This was all done on a Ubuntu 16.04 machine with the typical build tools installed (e.g. make, git, build-essential, autoconf), though of course you could do it on most Linux variants, OSX, Ubuntu on Windows, etc. This exercise presumes that you have certificates available at /etc/letsencrypt/live/example.com/

(where example.com is replaced with your domain. Replace in code as appropriate, or make arguments)

Note that if you use the default letsencrypt certificates, which are currently 2048 bits, the SSL Test will still yield an A+ from the below code however it will yield a slightly imperfect score, with only a score of 90 for the key exchange. In practice a 2048-bit cert is considered more than adequate, so whether you sweat this and update to a 4096-bit cert is up to you (as mentioned in the Go entry, you can obtain a 4096-bit cert via the lego Go app, using the

--key-type "rsa4096"

argument).

1 – Install openssl and the openssl development library.

sudo apt-get update && sudo apt-get install openssl libssl-dev

2 – Create a DH param file. This is used by the OpenSSL for the DH key exchange.

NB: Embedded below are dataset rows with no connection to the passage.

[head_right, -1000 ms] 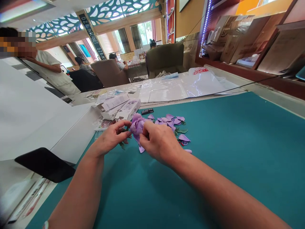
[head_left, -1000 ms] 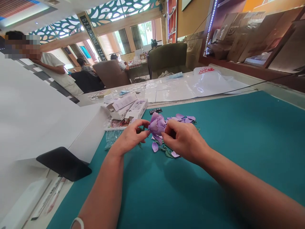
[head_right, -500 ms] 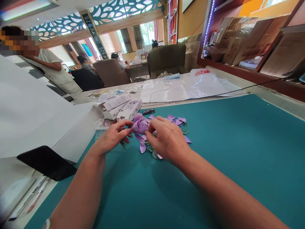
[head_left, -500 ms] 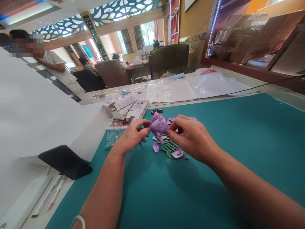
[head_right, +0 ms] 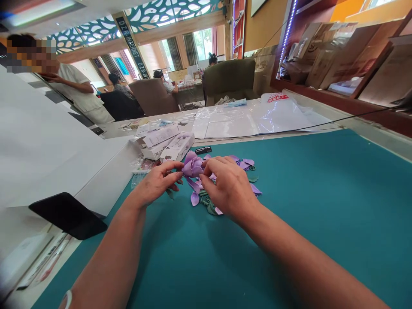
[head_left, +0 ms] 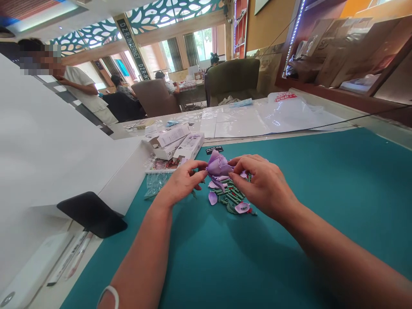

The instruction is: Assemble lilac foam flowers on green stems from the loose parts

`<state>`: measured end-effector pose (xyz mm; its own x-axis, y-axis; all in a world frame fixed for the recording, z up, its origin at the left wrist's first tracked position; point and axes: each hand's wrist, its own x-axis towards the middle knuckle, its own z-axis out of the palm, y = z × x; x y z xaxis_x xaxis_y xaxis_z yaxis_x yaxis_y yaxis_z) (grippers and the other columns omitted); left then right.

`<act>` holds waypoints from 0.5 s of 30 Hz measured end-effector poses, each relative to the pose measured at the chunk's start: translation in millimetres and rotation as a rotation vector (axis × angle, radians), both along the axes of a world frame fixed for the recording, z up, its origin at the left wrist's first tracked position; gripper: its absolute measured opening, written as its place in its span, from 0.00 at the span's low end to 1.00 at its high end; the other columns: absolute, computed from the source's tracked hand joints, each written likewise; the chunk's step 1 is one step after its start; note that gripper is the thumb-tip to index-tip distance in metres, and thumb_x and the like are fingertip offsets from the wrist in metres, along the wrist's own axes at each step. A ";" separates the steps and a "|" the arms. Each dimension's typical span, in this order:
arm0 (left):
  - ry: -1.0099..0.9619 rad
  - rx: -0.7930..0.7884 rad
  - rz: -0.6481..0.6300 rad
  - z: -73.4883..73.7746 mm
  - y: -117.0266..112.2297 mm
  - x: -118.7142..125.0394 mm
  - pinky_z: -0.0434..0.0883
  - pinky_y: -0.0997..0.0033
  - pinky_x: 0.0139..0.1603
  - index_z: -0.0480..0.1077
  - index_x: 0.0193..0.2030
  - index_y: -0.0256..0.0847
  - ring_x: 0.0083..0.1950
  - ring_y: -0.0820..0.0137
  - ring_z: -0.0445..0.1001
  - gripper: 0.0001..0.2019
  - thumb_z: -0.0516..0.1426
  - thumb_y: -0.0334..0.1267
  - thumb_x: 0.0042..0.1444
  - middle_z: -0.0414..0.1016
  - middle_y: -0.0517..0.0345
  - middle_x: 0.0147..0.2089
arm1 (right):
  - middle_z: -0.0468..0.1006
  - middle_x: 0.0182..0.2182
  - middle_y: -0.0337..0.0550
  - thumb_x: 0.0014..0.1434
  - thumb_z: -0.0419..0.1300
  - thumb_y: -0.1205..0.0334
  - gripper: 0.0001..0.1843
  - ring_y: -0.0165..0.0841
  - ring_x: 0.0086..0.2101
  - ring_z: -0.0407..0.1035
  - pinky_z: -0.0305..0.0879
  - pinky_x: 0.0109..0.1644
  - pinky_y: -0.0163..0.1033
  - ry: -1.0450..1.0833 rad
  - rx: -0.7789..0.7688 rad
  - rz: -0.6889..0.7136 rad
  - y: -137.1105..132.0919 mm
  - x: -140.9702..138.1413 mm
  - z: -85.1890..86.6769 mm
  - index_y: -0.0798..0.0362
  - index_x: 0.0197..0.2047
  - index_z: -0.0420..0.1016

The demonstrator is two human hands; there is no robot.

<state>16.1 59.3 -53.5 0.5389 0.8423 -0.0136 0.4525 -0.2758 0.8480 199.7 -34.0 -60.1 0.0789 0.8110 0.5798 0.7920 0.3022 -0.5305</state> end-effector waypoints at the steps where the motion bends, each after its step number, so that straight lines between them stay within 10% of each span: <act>1: -0.007 0.008 -0.008 -1.0 0.6 -0.1 0.75 0.66 0.32 0.71 0.51 0.38 0.37 0.67 0.73 0.21 0.56 0.47 0.55 0.71 0.51 0.45 | 0.80 0.33 0.44 0.55 0.59 0.69 0.09 0.38 0.36 0.72 0.63 0.38 0.41 0.004 -0.002 -0.001 0.5 0.2 -0.5 0.51 0.25 0.66; 15: -0.009 0.017 -0.013 -3.9 -0.6 1.8 0.76 0.66 0.32 0.72 0.51 0.38 0.38 0.67 0.73 0.22 0.56 0.50 0.55 0.69 0.49 0.48 | 0.79 0.34 0.44 0.54 0.60 0.70 0.11 0.37 0.38 0.71 0.64 0.41 0.42 0.009 -0.021 0.018 8.4 3.5 -6.5 0.51 0.22 0.67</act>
<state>17.9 58.7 -57.3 0.5499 0.8352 0.0052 0.4411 -0.2957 0.8473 203.3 -25.5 -66.5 0.0694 0.8242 0.5621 0.7816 0.3052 -0.5441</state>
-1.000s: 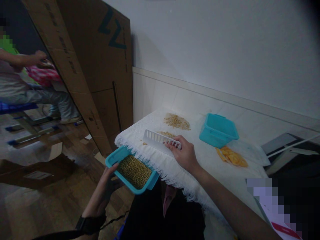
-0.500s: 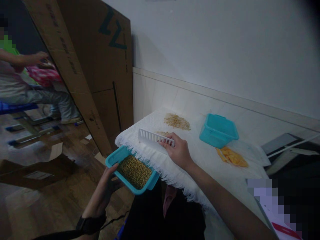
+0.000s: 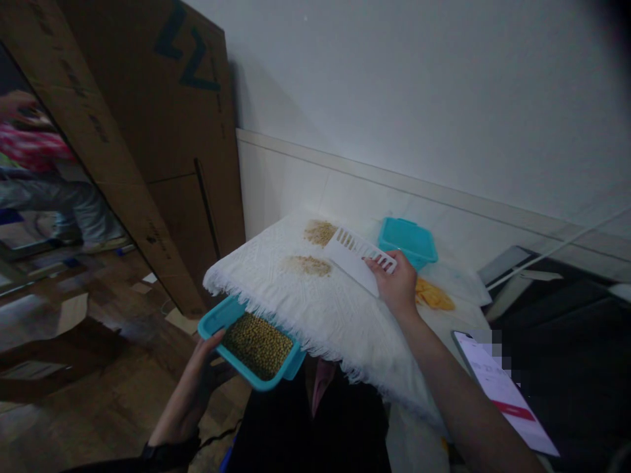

sudo openssl dhparam -out /etc/letsencrypt/live/example.com/dh_param_2048.pem 2048

3 – Download, make, install the libevent v2.1.5 “beta”. Install as root and refresh the library cache (e.g. sudo ldconfig).

https://github.com/libevent/libevent/releases/tag/release-2.1.5-beta

4 – Start a new C++ application linked to libcrypto, libevent, libevent_openssl, libevent_pthreads and libssl.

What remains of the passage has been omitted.